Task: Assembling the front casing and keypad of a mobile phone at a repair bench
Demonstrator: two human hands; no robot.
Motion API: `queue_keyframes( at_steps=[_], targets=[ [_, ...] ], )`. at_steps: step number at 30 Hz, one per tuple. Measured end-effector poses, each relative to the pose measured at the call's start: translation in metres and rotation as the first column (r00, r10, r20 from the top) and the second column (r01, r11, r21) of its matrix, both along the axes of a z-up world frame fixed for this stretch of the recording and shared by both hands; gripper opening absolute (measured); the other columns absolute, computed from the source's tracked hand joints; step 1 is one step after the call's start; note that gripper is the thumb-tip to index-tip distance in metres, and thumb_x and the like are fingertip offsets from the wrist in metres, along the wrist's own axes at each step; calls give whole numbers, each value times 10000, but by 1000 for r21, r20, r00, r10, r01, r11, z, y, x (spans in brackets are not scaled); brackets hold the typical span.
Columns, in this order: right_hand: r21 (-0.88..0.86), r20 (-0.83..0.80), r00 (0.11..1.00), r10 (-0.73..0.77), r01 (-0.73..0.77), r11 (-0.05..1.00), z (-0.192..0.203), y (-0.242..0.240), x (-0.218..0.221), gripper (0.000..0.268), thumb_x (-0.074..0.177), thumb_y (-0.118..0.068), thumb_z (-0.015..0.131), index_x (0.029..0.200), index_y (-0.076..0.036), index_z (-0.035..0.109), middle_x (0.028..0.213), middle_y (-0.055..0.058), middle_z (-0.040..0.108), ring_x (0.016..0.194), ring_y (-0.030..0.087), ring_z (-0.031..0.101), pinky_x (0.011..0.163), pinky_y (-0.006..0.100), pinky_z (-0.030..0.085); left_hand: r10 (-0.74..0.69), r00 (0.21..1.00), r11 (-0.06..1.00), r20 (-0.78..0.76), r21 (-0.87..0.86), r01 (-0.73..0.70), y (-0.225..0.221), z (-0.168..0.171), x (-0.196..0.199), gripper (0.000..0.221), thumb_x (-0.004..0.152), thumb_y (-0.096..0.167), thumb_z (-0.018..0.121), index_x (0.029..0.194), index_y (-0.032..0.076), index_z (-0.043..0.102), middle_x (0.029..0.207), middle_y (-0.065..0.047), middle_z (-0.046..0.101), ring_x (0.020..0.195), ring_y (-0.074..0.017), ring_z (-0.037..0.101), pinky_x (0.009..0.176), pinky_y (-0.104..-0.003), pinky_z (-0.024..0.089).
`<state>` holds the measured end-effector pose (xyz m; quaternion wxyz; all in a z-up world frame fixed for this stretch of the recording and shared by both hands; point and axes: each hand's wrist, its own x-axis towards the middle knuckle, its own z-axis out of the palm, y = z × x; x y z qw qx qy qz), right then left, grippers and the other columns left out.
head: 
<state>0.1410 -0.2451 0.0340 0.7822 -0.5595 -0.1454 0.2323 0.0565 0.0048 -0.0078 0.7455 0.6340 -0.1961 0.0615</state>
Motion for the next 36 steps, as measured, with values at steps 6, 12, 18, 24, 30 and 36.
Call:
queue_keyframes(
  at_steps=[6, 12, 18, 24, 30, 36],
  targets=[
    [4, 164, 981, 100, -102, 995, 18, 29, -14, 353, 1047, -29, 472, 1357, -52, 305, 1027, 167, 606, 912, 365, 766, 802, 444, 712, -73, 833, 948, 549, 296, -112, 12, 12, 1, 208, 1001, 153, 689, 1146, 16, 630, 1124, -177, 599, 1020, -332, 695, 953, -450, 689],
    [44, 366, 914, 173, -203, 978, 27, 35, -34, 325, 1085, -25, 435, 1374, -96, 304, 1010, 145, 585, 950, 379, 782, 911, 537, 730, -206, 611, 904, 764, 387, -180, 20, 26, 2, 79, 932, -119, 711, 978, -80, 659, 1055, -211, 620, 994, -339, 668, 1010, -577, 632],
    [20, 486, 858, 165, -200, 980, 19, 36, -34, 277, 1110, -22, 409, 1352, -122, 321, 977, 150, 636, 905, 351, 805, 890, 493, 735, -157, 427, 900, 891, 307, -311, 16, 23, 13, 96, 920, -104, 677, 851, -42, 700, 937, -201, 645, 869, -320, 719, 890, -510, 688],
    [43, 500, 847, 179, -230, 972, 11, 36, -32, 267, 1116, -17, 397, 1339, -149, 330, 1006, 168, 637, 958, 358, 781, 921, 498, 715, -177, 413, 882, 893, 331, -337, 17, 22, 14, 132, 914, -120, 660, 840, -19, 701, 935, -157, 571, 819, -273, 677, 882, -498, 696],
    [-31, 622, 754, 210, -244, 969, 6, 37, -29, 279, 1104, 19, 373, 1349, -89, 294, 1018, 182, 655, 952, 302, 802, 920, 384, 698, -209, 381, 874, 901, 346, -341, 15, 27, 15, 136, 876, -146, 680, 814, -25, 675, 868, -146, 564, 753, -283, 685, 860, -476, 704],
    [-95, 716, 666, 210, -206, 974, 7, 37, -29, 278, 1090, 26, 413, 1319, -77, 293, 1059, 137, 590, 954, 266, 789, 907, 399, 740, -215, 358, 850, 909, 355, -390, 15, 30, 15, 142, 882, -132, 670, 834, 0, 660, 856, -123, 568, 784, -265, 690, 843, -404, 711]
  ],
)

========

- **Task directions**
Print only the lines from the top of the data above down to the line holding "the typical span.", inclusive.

- **Answer section**
Task: Assembling the front casing and keypad of a mobile phone at a repair bench
Demonstrator: two human hands; no robot.
Motion API: `queue_keyframes( at_steps=[_], targets=[ [_, ...] ], )`. at_steps: step number at 30 Hz, one per tuple. Measured end-effector poses, each relative to the pose measured at the call's start: translation in metres and rotation as the first column (r00, r10, r20 from the top) and the second column (r01, r11, r21) of its matrix, both along the axes of a z-up world frame fixed for this stretch of the recording and shared by both hands; gripper opening absolute (measured); the other columns absolute, computed from the source's tracked hand joints; step 1 is one step after the call's start; note that gripper is the thumb-tip to index-tip distance in metres, and thumb_x and the like are fingertip offsets from the wrist in metres, along the wrist's own axes at each step; calls give whole numbers, each value times 10000, but by 1000 for r21, r20, r00, r10, r01, r11, z, y, x (spans in brackets are not scaled); brackets hold the typical span.

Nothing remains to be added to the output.